Using the data below, show every line where the word "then" occurs.
Available data START
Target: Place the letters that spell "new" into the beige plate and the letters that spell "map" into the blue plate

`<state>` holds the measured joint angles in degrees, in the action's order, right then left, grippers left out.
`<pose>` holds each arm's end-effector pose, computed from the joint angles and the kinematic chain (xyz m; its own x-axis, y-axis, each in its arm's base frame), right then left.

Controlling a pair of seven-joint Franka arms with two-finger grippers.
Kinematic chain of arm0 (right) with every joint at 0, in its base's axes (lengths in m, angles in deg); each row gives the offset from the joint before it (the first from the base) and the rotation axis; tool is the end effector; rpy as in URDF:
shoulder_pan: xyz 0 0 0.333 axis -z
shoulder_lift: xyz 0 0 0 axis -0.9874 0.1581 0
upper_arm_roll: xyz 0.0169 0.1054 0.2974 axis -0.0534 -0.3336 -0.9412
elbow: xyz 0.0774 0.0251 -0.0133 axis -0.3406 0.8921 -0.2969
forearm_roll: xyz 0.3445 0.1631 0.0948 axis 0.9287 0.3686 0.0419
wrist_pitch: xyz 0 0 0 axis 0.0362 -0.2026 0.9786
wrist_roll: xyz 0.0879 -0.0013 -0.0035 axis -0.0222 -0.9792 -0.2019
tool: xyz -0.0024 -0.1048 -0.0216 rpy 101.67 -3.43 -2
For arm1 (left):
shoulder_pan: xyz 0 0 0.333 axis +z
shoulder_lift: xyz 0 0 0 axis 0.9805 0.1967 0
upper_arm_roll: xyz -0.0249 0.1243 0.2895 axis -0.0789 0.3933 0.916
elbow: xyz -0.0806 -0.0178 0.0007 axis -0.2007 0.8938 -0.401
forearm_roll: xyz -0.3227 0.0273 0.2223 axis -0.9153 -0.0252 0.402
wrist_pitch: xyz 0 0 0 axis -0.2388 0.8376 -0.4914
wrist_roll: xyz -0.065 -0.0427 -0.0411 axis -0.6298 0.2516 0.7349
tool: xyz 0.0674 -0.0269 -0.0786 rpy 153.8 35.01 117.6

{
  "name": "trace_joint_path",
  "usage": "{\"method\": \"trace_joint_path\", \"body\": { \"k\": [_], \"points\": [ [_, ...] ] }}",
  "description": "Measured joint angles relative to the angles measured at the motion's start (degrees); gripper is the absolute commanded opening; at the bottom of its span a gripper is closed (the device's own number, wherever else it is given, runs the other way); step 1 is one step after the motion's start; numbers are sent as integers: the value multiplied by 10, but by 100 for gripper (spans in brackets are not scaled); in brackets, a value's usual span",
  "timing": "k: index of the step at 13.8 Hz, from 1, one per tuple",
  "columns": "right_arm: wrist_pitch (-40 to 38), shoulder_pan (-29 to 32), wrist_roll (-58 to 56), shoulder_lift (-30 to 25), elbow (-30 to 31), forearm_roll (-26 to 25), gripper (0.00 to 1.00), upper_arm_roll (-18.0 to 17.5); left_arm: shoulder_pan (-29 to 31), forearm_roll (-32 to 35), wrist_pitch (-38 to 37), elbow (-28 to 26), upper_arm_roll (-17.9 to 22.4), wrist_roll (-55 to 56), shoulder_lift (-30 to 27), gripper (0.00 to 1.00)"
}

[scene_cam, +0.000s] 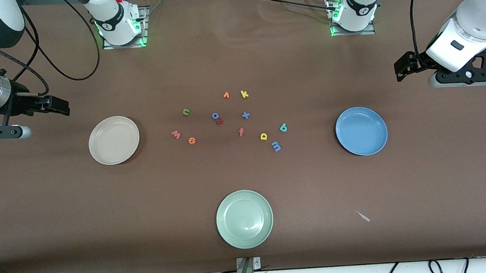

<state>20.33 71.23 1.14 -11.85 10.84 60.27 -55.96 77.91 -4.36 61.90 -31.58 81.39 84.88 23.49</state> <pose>0.5840 0.0442 0.5539 0.9868 -0.0520 -0.1533 -0.0454 -0.9979 0.0462 0.5475 -0.0746 0.5790 0.9973 -0.0348 -0.0647 -0.0377 -0.9983 -0.0445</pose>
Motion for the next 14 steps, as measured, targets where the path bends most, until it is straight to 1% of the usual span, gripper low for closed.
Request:
{"method": "trace_joint_path", "body": {
  "k": [14],
  "points": [
    [0,0,0,0,0,0,100,0,0,0,-7,0,0,0,0,100]
  ]
}}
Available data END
## Output for this task
`<state>` holds the measured joint angles in degrees, in the action's order, right then left, grippers left out.
`<pose>` holds each arm's end-effector pose, computed from the joint angles and the kinematic chain (xyz m; its own x-axis, y-axis, each in its arm's base frame), right then left.

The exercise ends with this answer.